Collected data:
:::

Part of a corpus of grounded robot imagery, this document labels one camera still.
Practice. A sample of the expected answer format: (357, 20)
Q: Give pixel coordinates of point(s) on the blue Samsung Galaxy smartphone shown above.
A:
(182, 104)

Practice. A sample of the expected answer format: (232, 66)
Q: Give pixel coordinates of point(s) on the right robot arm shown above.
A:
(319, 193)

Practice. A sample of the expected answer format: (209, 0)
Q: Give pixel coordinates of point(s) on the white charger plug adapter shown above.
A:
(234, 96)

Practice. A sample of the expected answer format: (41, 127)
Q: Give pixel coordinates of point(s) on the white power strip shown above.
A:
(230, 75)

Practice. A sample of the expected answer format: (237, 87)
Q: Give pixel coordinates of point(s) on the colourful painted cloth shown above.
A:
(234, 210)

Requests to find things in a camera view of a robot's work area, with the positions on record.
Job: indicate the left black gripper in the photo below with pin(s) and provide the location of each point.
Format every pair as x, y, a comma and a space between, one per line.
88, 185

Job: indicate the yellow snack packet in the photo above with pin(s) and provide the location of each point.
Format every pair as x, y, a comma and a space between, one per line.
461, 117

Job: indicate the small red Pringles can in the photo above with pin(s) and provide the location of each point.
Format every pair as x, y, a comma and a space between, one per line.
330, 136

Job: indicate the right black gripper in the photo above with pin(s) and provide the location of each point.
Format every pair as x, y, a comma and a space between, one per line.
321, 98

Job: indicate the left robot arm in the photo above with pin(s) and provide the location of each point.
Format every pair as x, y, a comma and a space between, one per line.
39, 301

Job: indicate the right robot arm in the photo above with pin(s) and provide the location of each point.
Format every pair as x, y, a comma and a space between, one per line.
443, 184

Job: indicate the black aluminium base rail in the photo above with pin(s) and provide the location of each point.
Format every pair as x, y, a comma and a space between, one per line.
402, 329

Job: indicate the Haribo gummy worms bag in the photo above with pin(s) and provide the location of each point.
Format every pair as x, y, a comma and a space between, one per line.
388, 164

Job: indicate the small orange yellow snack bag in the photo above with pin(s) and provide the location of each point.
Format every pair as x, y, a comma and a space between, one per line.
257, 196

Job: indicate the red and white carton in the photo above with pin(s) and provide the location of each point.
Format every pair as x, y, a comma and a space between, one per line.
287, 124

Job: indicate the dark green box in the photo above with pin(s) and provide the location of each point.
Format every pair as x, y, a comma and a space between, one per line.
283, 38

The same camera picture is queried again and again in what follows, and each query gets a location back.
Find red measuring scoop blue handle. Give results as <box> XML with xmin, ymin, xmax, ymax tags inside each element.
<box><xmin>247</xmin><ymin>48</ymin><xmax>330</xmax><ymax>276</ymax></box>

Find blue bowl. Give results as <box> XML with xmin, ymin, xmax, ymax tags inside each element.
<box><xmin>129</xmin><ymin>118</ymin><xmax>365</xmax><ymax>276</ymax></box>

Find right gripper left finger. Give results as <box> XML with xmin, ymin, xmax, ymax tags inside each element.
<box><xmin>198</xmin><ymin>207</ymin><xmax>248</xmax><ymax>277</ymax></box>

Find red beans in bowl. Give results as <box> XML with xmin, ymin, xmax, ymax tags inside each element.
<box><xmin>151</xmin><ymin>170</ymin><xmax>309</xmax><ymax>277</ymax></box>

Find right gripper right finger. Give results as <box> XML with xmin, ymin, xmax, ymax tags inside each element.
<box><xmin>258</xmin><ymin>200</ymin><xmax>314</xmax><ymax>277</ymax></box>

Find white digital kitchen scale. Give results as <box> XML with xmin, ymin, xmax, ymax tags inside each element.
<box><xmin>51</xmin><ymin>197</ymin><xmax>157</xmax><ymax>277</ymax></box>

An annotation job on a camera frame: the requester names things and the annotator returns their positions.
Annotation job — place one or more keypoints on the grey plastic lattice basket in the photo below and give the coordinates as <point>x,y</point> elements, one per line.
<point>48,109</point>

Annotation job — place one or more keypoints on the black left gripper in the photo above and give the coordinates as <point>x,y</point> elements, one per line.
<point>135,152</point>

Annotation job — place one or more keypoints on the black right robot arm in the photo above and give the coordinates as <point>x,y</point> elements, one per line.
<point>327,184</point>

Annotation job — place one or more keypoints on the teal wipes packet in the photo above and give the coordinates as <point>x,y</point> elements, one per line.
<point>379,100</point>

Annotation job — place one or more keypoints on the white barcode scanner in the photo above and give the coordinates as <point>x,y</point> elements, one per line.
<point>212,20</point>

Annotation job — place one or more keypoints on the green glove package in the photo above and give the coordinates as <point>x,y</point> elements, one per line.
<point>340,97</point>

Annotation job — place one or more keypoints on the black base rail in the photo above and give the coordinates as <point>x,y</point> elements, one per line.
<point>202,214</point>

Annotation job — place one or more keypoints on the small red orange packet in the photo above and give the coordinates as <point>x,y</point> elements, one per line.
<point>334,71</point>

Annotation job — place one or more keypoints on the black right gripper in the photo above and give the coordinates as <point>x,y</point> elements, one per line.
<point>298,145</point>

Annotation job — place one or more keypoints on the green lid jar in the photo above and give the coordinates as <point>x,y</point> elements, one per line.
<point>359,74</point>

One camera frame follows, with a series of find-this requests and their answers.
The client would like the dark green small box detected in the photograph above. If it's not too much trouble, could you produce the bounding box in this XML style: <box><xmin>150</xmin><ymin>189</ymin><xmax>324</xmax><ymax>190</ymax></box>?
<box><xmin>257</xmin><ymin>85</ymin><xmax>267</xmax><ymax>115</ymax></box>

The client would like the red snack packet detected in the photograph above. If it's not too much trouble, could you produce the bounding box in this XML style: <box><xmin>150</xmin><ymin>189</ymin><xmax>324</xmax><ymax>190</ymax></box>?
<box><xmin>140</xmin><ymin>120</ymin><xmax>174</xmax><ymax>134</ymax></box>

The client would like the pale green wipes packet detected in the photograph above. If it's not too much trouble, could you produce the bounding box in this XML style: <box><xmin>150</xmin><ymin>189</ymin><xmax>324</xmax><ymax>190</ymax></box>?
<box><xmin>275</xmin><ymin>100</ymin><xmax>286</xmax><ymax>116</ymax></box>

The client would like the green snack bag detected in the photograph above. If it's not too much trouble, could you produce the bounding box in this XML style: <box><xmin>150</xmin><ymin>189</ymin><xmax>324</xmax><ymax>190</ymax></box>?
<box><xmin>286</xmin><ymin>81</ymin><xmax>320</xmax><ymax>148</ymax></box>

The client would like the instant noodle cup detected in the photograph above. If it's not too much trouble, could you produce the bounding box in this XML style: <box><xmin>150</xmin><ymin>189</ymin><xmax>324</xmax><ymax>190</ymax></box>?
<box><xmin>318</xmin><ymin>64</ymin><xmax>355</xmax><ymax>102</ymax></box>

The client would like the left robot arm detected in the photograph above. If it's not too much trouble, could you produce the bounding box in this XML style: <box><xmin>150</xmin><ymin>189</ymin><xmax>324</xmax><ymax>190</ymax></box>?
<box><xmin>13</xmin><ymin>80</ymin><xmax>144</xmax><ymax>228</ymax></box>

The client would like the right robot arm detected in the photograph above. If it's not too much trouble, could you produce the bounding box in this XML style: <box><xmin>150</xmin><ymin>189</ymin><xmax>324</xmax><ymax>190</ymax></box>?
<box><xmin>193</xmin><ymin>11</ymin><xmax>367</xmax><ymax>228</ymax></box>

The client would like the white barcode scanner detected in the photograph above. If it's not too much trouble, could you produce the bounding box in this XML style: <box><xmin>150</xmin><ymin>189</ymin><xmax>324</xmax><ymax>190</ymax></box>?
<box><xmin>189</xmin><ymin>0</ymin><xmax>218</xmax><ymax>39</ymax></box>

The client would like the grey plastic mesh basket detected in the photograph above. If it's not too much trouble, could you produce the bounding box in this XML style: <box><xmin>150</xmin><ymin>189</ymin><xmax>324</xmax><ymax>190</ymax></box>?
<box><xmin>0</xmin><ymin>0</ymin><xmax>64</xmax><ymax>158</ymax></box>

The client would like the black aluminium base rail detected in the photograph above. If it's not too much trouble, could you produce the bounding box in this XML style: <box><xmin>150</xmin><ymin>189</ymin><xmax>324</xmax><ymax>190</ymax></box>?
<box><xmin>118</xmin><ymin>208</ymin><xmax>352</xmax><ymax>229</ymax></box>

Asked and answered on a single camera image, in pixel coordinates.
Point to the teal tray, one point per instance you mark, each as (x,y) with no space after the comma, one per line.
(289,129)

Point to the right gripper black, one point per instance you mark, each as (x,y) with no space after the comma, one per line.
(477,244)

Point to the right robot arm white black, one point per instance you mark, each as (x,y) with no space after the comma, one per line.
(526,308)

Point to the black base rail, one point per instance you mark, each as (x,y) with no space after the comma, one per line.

:::

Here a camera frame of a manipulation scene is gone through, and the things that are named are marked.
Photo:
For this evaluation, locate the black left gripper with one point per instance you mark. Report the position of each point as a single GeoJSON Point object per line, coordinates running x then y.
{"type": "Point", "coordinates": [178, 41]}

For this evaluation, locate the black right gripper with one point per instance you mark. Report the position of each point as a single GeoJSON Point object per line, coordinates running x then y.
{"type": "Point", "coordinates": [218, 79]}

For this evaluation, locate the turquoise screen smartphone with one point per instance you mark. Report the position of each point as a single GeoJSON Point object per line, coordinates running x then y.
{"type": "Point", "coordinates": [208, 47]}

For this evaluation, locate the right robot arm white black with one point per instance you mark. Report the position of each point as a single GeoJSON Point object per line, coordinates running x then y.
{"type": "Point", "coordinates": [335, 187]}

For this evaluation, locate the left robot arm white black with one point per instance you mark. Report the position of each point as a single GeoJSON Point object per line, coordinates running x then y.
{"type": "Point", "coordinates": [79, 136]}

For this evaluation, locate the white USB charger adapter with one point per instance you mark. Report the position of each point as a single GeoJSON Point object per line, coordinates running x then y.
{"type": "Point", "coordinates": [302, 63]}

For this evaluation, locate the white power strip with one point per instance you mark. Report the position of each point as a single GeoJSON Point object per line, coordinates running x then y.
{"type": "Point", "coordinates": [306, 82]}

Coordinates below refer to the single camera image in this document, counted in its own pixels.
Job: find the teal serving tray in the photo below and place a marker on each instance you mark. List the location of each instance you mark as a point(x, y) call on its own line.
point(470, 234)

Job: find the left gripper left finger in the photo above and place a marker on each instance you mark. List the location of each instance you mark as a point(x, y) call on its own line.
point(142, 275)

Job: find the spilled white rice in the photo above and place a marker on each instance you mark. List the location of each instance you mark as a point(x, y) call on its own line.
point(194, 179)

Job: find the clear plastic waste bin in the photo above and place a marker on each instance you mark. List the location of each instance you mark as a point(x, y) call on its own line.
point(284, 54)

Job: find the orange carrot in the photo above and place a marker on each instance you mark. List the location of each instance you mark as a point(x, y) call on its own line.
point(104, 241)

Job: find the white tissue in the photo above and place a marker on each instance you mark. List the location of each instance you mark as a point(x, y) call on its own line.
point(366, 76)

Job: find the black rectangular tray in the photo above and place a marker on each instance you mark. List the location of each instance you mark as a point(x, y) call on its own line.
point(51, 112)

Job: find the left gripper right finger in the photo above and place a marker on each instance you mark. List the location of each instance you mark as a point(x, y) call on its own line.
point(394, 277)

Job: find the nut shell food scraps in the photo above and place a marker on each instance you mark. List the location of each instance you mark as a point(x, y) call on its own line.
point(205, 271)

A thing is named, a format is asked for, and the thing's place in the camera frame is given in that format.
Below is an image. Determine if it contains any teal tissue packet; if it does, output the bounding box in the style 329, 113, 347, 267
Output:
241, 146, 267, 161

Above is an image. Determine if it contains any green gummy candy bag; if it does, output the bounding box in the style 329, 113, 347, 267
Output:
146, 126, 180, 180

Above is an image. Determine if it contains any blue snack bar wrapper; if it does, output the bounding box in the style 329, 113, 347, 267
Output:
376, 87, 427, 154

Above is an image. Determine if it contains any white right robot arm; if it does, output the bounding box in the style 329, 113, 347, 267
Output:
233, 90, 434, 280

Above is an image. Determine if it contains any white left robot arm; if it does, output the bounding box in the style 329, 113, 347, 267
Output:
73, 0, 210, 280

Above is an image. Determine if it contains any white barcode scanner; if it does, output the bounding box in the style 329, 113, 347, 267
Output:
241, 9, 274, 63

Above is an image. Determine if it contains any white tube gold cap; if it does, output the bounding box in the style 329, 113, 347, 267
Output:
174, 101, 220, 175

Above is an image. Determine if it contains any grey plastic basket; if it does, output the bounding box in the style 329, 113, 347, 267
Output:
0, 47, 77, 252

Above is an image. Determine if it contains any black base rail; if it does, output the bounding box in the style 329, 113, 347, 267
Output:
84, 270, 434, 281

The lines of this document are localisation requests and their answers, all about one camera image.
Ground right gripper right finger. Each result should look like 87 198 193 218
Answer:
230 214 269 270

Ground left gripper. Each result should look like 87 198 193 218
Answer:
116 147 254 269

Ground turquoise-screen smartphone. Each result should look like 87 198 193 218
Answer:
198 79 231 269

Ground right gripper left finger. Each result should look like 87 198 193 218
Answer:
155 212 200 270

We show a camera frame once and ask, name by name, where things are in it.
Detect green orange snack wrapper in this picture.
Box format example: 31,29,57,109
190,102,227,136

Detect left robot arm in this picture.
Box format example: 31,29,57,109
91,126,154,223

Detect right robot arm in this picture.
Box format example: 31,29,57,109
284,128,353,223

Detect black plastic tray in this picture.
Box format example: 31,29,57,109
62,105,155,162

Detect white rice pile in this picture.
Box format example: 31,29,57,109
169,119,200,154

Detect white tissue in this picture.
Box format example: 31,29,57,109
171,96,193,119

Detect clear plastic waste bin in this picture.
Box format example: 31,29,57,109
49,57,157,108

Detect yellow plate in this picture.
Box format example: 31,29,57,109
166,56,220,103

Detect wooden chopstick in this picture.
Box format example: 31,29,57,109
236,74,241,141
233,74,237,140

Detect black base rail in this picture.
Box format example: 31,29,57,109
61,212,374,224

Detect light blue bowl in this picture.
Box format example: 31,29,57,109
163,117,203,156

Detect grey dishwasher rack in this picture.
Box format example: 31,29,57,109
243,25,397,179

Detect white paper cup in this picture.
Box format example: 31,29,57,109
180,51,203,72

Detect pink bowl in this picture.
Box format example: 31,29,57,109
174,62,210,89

:::

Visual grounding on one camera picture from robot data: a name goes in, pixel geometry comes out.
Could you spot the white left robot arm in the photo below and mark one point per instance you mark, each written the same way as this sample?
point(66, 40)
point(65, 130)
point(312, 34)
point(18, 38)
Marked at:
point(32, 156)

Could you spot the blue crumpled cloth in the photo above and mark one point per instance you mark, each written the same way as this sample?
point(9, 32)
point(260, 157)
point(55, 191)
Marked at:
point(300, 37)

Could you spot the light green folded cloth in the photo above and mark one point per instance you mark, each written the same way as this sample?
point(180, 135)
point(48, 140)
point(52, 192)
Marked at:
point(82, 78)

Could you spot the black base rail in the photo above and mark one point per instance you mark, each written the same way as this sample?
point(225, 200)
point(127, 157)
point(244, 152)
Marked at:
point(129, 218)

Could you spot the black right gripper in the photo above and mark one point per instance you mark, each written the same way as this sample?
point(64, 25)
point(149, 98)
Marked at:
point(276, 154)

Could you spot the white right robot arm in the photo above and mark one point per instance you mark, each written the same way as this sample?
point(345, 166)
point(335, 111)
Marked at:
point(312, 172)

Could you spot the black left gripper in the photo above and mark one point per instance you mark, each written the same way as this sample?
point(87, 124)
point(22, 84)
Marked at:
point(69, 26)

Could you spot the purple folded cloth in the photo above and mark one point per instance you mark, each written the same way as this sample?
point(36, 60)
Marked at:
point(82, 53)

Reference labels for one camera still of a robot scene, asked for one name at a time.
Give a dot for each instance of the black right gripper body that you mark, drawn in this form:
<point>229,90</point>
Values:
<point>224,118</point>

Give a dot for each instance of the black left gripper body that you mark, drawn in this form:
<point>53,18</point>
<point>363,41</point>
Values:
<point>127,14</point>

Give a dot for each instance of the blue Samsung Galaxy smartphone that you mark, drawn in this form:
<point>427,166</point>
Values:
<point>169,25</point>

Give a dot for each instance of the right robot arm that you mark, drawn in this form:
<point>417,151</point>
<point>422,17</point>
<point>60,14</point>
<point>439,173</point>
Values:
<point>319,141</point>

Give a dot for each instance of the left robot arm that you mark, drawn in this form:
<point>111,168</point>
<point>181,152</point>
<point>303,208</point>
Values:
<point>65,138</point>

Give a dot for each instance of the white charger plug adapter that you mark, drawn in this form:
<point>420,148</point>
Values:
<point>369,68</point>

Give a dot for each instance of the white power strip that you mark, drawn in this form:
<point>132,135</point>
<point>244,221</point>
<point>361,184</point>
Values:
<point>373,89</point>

:::

*Task requirements*: Return each line from the records that includes the word "expected".

*Your response*:
Practice. A sample of the expected answer format: (357, 20)
Practice. A sample of the expected answer format: (232, 66)
Practice. A sample of the expected answer format: (209, 0)
Practice. A sample of the expected answer format: (41, 127)
Practice. A sample of the expected answer format: (237, 87)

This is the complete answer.